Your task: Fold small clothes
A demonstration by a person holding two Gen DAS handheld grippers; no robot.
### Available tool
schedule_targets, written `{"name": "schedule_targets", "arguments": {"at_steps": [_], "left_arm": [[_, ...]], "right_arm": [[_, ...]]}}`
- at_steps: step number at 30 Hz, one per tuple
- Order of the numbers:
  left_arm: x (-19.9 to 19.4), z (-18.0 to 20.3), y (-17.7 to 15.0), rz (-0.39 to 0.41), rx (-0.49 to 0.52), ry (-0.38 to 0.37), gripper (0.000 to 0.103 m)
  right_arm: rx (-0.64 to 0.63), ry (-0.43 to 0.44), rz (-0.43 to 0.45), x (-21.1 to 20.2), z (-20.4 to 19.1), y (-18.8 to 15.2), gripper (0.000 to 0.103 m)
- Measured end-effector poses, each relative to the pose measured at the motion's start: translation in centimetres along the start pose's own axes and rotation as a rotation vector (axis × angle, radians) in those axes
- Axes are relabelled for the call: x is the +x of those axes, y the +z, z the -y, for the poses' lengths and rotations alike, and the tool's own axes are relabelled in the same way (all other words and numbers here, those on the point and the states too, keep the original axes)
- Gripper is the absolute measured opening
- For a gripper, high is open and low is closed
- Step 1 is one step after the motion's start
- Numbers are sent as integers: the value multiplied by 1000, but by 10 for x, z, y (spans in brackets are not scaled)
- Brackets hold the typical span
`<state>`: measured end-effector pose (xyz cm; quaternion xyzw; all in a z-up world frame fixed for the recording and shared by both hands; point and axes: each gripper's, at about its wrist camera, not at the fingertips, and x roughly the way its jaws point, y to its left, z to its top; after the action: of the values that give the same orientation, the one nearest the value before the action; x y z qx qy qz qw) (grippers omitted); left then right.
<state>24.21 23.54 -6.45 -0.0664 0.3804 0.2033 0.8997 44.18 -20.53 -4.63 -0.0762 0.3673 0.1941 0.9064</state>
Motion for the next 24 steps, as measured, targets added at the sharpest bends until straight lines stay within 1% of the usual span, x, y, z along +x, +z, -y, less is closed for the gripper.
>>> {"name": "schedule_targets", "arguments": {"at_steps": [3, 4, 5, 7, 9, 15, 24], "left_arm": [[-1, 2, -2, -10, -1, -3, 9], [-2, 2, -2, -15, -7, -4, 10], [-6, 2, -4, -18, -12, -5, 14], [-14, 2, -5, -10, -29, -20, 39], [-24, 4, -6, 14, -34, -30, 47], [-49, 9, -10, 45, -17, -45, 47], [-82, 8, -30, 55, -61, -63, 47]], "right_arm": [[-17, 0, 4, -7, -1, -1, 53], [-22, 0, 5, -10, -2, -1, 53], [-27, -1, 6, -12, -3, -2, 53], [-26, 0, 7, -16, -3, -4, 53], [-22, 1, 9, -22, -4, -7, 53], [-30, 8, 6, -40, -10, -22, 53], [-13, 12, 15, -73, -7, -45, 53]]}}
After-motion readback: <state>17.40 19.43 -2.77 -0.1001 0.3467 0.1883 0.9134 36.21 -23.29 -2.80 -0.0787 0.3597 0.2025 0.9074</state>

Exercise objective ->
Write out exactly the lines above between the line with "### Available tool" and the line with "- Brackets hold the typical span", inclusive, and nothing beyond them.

Response area ->
### Available tool
schedule_targets, written `{"name": "schedule_targets", "arguments": {"at_steps": [_], "left_arm": [[_, ...]], "right_arm": [[_, ...]]}}`
- at_steps: step number at 30 Hz, one per tuple
- Order of the numbers:
  left_arm: x (-19.9 to 19.4), z (-18.0 to 20.3), y (-17.7 to 15.0), rz (-0.39 to 0.41), rx (-0.49 to 0.52), ry (-0.38 to 0.37), gripper (0.000 to 0.103 m)
  right_arm: rx (-0.64 to 0.63), ry (-0.43 to 0.44), rz (-0.43 to 0.45), x (-21.1 to 20.2), z (-20.4 to 19.1), y (-18.8 to 15.2), gripper (0.000 to 0.103 m)
- Measured end-effector poses, each relative to the pose measured at the motion's start: translation in centimetres along the start pose's own axes and rotation as a rotation vector (axis × angle, radians) in those axes
- Axes are relabelled for the call: x is the +x of those axes, y the +z, z the -y, for the poses' lengths and rotations alike, and the tool's own axes are relabelled in the same way (all other words and numbers here, those on the point and the states too, keep the original axes)
- Gripper is the absolute measured opening
- For a gripper, high is open and low is closed
- Step 1 is one step after the motion's start
- Numbers are sent as integers: the value multiplied by 1000, but by 10 for x, z, y (spans in brackets are not scaled)
- Brackets hold the typical span

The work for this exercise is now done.